PRQL / prql

PRQL is a modern language for transforming data — a simple, powerful, pipelined SQL replacement
https://prql-lang.org
Apache License 2.0
9.9k stars 217 forks source link

Fix Quoting issue for BigQuery #852

Closed blackary closed 2 years ago

blackary commented 2 years ago

Though #838 may have resolved issues with other dialects, it hasn't fixed the BigQuery case

prql dialect:bigquery
from db.schema.table

Now yields the result with no quotes at all

SELECT
  db.schema.table.*
FROM
  db.schema.table

But, this is invalid. In BigQuery, it actually needs to have `s around the full name in the select and from.

SELECT
  `db.schema.table`.*
FROM
  `db.schema.table`
max-sixty commented 2 years ago

As long as the identifiers are valid, BQ didn't seem to require backticks.

Do you have a specific case where it raises and error?

Thank you

blackary commented 2 years ago

Here's a fully-functioning example:

prql dialect:bigquery
from `bigquery-public-data.pypi.file_downloads`
filter timestamp > '2024-08-01'

->

SELECT
  `bigquery-public-data`.pypi.file_downloads.*
FROM
  `bigquery-public-data`.pypi.file_downloads
WHERE
  timestamp > '2024-08-01'

Note that it puts backticks around biquery-public-data because of the hyphens, and I get the error

Unrecognized name: `bigquery-public-data` at [2:3]

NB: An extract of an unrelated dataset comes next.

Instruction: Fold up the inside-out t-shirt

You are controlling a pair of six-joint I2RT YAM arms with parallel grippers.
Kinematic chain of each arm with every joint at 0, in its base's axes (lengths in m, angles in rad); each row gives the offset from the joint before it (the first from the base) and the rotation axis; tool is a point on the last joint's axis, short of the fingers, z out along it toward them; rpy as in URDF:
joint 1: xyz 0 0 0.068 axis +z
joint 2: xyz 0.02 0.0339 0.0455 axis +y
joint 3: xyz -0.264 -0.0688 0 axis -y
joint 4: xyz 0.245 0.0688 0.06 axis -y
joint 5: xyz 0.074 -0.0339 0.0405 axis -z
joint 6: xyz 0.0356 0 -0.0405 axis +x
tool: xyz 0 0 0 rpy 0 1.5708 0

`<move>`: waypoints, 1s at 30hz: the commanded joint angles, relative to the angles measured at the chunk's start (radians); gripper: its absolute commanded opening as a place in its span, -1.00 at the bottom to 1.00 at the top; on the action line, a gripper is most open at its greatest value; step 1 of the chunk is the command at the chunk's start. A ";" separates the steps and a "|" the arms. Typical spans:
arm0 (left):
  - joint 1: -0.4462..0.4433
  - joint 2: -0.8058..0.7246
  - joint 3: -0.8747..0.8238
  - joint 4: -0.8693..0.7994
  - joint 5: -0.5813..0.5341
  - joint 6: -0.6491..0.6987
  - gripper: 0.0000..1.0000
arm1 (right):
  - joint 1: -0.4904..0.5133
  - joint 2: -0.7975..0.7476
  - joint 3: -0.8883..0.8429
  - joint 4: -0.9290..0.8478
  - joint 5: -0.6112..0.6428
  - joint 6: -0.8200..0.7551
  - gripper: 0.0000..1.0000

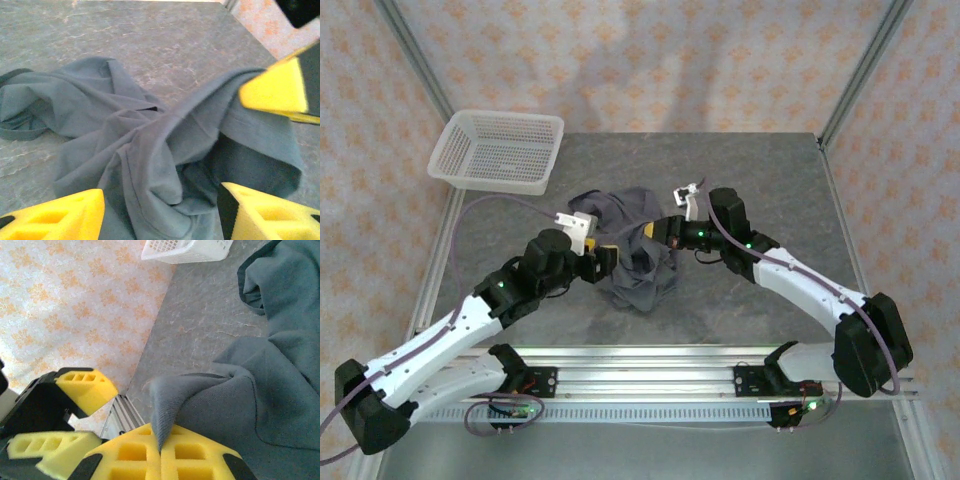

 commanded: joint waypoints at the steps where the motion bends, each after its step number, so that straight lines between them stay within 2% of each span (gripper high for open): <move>1: 0.044 -0.008 -0.009 -0.051 -0.056 0.028 0.15 | -0.011 -0.011 0.038 0.019 0.041 0.040 -1.00; 3: 0.102 -0.033 -0.010 -0.004 0.151 0.025 0.13 | -0.023 -0.004 0.050 -0.031 0.081 0.046 -1.00; 5: 0.095 -0.041 -0.011 0.100 0.350 0.040 0.14 | -0.036 0.004 0.044 -0.020 0.061 0.059 -1.00; 6: 0.078 -0.024 -0.001 0.118 0.390 0.046 0.14 | -0.039 0.007 0.039 -0.005 0.056 0.068 -1.00; 9: 0.003 0.066 0.046 0.080 0.326 0.095 -0.10 | -0.039 0.019 0.041 0.002 0.055 0.079 -1.00; 12: -0.018 0.153 0.039 0.180 0.340 0.077 -0.18 | -0.039 0.029 0.050 0.003 0.049 0.096 -1.00; 17: -0.016 0.327 0.031 0.312 0.298 0.047 -0.18 | -0.039 0.017 0.050 -0.012 0.045 0.094 -1.00; 20: -0.014 0.417 0.084 0.293 0.194 0.045 -0.15 | -0.039 0.006 0.055 -0.037 0.047 0.080 -1.00; 24: 0.008 0.486 0.075 0.360 0.108 0.073 -0.02 | -0.039 -0.005 0.054 -0.045 0.049 0.077 -1.00; 30: 0.100 0.493 0.049 0.496 0.209 0.007 0.03 | -0.039 -0.006 0.052 -0.053 0.025 0.080 -1.00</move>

I get the same error if the db name doesn't have hyphens in it.

If I change it so that there are backticks around the whole db.schema.table, it works (though, given the date, returns no results)

SELECT
  `bigquery-public-data.pypi.file_downloads`.*
FROM
  `bigquery-public-data.pypi.file_downloads`
WHERE
  timestamp > '2024-08-01'
max-sixty commented 2 years ago

Ah, sorry about that @blackary , mea culpa.

IIUC, the initial example would be OK — i.e., without the hyphen, it would be fine without the backticks. But if any part of the table expression has an invalid character, the whole identifier needs backticks. Lmk if that's inconsistent with how you're thinking about it.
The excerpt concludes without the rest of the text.